Image courtesy of Children’s Hospital New Orleans

While ushering in a new era of pediatric care in Louisiana, the four-year, $300-million, phased renovation/expansion of Children’s Hospital New Orleans also preserves the city’s rich, colorful history by incorporating historic buildings into the design.

The grand opening of the newly renovated 224-bed, nonprofit pediatric medical center is planned for November 2021.

“Children’s Hospital New Orleans will now have the state-of-the-art bricks and mortar to match the excellent clinical care that our expert pediatric team members provide,” says Benjamin Whitworth, FACHE, vice president of hospital operations at Children’s Hospital New Orleans. “As the only quaternary hospital dedicated to kids in the Gulf South, the campus and facilities will be on par with the best children’s hospitals in the country.” 

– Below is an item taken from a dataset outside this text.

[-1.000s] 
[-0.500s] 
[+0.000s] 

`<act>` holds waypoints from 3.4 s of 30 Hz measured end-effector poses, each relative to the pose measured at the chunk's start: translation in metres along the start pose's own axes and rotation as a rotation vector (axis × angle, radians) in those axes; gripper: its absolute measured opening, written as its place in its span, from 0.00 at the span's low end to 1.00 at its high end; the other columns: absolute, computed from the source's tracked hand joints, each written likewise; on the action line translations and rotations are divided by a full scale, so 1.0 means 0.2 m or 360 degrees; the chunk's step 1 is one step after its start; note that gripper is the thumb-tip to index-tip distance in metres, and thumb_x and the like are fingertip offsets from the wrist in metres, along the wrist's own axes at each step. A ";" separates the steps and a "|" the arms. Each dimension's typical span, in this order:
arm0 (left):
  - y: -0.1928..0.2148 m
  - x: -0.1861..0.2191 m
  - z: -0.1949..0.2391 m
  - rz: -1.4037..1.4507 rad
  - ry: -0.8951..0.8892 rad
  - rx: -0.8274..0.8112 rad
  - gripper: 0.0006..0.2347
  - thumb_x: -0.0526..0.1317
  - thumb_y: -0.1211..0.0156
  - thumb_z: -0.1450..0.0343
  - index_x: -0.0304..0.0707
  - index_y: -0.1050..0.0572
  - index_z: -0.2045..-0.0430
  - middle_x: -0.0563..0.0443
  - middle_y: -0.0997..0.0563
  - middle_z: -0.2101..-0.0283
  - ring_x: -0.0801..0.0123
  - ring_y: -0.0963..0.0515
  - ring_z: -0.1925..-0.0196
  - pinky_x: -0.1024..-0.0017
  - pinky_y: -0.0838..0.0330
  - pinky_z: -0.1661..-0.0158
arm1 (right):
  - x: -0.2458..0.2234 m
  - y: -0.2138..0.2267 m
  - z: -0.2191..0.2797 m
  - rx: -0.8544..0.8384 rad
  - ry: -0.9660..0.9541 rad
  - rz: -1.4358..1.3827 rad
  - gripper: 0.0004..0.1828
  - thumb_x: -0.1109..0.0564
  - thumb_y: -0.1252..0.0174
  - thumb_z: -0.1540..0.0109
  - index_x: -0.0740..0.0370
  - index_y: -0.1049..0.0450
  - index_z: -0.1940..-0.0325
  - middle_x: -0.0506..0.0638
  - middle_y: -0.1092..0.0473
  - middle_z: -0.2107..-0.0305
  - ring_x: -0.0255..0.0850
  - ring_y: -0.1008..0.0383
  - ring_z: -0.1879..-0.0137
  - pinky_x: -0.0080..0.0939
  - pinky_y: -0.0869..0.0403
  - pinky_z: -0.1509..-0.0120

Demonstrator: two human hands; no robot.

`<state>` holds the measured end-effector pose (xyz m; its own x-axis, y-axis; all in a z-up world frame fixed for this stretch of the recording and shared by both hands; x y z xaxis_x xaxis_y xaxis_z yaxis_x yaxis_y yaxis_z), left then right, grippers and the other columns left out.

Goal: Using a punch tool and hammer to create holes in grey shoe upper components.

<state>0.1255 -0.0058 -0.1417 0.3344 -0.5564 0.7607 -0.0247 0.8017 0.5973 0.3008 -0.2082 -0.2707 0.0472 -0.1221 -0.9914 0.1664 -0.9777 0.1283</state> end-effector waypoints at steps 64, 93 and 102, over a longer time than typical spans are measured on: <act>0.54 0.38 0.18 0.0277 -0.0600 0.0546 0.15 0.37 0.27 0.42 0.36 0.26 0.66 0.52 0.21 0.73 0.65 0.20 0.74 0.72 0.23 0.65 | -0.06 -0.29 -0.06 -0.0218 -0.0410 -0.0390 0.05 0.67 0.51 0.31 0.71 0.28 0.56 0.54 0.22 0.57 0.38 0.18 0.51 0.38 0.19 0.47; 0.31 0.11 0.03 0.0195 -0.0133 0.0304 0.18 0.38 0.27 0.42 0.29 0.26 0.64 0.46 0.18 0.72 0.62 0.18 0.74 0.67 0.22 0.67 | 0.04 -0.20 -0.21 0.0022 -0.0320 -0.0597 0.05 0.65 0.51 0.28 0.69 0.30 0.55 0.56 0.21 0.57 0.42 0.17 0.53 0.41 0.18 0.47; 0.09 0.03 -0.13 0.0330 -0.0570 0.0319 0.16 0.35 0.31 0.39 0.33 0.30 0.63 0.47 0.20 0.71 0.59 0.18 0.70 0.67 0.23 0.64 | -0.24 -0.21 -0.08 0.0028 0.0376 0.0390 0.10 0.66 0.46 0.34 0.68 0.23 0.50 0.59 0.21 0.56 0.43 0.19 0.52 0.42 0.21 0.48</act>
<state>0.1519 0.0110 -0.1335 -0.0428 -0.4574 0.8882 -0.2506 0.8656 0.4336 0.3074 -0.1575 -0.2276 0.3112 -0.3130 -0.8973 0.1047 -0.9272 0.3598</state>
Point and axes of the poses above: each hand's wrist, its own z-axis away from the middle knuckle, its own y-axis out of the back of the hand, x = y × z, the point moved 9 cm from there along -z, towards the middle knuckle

Serving as the centerpiece of the campus, a new 230,000-square-foot, four-story tower features a 28-room cardiac intensive care unit (ICU), 12 operating rooms, 45 emergency rooms, a 10,800-square-foot cancer center and a state-of-the-art radiology suite. The hospital’s 20-acre campus has been transformed into a healing environment with live oak trees, green space and wellness paths.

“The cardiac ICU provides critical workspace for multidisciplinary teams that care for neonates all the way up to young adults with congenital heart disease,” Whitworth says. “The surgical services space creates ideal patient flow to reduce patient movement from check-in to discharge.”

One of the busiest in the state, the hospital’s new emergency department (ED) will improve staff efficiency and patient flow for faster patient care. The ED features unique zones for fast-track and rapid assessment to acute care, and a behavioral health pod designed for the specialized needs of children and adolescents in psychiatric crisis.

In homage to New Orleans’ past, the design incorporates nine historic buildings primarily located on the site of the former U.S. Marine Hospital dating to the 1930s. Buildings adapted for new uses include an 1830s-era cottage building — the oldest residential structure in the Uptown area of New Orleans — which has been renovated as a hospital coffee shop. 

Other historic buildings were transformed into a conference center and parent housing for families of extended-care patients.

“New Orleans has such a rich history, and we feel that honoring that past while modernizing for the future is one additional way we can serve our community,” Whitworth says.